Troy’s offer of one of its shares for every 5.695 Azimuth shares held has been unanimously recommended for acceptance by Azimuth chef executive Russell Clarke and the company’s board of directors.
The offer values Azimuth at 43.7 cents per share, or $188 million.
Azimuth will also receive $10 million through a convertible note facility provided by Troy, with the notes holding a face value of $1 each and a maturity date of 12 months, convertible at 30 cents per Azimuth share.
Interest on the notes will be fixed at 8 per cent.
Once the transaction is completed, the merged gold miner will have combined measured and indicated gold equivalent resources of 0.76 million ounces, gold equivalent inferred resources of 1.92Moz and gold equivalent reserves of 0.64Moz.
Troy chairman David Dix said the takeover would generate material value for both sets of shareholders.
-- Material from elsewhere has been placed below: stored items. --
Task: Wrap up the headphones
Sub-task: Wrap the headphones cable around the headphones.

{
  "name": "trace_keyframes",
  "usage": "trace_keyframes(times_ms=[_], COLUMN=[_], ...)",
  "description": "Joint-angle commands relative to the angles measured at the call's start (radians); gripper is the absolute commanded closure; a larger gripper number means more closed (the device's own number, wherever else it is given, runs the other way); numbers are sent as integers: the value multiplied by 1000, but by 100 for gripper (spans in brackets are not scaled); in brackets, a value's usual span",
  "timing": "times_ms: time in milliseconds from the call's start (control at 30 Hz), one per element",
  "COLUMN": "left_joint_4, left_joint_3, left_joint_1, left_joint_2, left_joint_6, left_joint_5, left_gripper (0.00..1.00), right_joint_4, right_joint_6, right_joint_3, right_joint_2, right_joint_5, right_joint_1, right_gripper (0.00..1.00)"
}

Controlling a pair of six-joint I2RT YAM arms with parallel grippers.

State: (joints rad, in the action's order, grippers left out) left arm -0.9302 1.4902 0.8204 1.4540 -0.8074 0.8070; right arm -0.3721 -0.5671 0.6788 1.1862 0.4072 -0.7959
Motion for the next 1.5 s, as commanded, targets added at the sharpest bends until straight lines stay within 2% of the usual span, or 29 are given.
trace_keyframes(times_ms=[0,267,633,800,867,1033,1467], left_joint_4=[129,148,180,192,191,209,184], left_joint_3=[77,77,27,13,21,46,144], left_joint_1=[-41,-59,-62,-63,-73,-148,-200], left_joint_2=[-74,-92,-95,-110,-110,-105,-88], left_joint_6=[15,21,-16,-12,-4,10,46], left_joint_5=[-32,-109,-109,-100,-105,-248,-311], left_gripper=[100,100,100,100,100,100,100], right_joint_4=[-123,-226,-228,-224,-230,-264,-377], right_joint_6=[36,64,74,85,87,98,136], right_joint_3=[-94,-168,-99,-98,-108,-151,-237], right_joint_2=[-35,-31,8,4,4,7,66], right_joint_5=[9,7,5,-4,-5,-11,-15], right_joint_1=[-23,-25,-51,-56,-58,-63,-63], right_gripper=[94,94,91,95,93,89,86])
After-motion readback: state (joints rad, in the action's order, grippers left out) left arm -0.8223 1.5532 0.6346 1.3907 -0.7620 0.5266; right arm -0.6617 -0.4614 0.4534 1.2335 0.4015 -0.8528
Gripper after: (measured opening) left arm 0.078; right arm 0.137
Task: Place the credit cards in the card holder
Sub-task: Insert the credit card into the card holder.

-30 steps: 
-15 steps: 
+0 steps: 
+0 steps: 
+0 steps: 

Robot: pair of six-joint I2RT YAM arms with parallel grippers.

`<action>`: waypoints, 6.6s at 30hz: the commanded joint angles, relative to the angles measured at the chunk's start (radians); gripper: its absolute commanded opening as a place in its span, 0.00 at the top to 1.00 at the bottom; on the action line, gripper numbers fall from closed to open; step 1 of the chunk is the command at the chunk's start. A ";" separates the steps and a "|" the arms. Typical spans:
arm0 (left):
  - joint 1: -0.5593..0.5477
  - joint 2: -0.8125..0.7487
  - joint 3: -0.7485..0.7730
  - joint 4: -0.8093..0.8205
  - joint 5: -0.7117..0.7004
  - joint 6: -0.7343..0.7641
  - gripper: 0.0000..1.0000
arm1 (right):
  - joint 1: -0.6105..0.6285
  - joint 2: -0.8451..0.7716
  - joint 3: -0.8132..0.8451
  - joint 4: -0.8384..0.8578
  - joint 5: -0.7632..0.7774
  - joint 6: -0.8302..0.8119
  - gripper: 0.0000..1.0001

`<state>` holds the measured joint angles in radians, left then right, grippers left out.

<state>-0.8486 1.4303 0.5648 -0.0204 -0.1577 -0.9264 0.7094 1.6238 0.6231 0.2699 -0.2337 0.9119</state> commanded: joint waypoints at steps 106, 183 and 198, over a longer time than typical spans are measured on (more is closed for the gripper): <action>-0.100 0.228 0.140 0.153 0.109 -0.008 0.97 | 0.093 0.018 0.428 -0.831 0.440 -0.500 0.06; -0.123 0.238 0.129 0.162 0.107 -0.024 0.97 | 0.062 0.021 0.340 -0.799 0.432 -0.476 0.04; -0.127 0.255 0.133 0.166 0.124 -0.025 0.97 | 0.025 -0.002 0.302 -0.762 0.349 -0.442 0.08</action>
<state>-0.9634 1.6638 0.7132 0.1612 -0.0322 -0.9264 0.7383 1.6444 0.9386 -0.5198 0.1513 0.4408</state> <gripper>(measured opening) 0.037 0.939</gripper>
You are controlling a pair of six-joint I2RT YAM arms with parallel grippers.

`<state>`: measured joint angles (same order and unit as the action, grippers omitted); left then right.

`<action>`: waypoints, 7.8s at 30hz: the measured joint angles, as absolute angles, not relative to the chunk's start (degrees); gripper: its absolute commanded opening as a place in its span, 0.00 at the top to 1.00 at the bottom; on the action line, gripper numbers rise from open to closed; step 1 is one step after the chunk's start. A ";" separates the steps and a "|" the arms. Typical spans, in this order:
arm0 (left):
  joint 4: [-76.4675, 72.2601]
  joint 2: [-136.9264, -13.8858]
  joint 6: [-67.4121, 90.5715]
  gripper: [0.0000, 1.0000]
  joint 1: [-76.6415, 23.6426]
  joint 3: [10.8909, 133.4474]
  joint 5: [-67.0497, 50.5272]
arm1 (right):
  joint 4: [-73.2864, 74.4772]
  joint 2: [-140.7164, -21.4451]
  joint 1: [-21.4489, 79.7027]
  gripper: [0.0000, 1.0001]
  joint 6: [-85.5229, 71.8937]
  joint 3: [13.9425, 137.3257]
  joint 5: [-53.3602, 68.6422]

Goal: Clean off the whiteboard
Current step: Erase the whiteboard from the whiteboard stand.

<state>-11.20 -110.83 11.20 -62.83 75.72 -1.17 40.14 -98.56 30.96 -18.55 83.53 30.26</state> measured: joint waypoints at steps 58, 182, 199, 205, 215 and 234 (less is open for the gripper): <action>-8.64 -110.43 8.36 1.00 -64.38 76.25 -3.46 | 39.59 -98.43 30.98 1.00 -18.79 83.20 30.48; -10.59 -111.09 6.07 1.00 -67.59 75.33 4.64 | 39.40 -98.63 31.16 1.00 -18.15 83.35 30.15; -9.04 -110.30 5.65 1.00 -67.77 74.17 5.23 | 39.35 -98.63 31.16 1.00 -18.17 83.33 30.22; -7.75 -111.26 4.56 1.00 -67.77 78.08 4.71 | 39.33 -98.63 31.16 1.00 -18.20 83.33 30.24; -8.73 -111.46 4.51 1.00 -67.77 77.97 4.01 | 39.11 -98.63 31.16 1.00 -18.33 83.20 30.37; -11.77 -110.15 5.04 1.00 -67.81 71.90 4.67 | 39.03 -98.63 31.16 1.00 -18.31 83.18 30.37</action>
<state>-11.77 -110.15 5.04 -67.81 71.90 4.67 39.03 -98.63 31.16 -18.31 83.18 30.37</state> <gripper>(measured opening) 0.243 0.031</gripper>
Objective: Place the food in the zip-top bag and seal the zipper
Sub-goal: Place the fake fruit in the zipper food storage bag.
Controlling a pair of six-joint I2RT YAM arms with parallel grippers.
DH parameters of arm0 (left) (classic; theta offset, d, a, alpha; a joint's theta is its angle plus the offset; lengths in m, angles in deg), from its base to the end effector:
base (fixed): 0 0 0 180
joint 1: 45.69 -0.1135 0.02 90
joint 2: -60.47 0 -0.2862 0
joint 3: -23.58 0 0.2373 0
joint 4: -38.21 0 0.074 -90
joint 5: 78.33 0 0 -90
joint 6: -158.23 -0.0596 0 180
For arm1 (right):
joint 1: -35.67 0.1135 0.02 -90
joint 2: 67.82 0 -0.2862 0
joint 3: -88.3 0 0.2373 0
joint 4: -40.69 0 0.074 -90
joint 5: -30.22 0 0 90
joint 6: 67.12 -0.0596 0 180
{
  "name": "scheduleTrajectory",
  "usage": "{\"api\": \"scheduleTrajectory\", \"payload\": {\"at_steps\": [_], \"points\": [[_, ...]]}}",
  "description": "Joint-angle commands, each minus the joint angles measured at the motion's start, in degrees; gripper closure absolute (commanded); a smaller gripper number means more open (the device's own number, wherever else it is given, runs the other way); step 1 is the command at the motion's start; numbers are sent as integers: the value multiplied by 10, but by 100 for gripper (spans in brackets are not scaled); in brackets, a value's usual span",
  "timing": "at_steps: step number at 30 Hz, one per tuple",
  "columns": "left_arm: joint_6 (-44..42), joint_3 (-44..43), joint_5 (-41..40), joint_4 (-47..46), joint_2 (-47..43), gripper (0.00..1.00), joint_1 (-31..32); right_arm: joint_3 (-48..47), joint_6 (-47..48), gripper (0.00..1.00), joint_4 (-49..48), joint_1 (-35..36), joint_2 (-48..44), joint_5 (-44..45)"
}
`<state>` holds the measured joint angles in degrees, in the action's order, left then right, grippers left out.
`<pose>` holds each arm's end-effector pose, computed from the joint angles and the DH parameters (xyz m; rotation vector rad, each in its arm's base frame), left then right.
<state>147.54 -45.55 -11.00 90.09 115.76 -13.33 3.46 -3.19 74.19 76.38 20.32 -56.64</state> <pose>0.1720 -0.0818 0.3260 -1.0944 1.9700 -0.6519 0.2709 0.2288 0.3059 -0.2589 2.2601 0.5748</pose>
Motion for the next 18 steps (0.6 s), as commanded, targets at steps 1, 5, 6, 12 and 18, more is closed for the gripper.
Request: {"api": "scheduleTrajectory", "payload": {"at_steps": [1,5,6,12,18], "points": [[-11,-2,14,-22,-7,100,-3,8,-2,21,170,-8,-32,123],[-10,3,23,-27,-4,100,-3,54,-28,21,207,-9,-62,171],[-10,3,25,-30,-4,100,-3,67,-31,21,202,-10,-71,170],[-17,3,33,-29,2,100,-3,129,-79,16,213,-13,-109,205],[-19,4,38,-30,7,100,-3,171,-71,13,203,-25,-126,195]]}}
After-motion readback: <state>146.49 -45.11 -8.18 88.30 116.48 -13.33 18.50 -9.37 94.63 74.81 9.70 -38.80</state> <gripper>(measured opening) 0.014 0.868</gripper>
“We have the technical team, the balance sheet and the South American project development expertise to quickly and cost effectively bring West Omai into production,” Mr Dix said in a statement.
“In addition to the upside at our flagship project Casposo, we can see substantial upside in Azimuth’s ground position.”
Azimuth chairman Micheal Hunt said by accepting the offer, Azimuth shareholders would gain all the benefits of being part of a profitable multi-mine gold producer.
“The board strongly believes that Troy is the ideal party to continue development of West Omai as the project moves into an exciting stage of its development,” Mr Hunt said.
“For these reasons, we are unanimously of the view that the deal makes sense for all of our shareholders and we are excited by the potential of the combined business.”
At 10:30AM, WST, Troy shares were down 3.7 cents, trading at $2.12, while Azimuth's stock was up 1 cent, trading at 34.5 cents.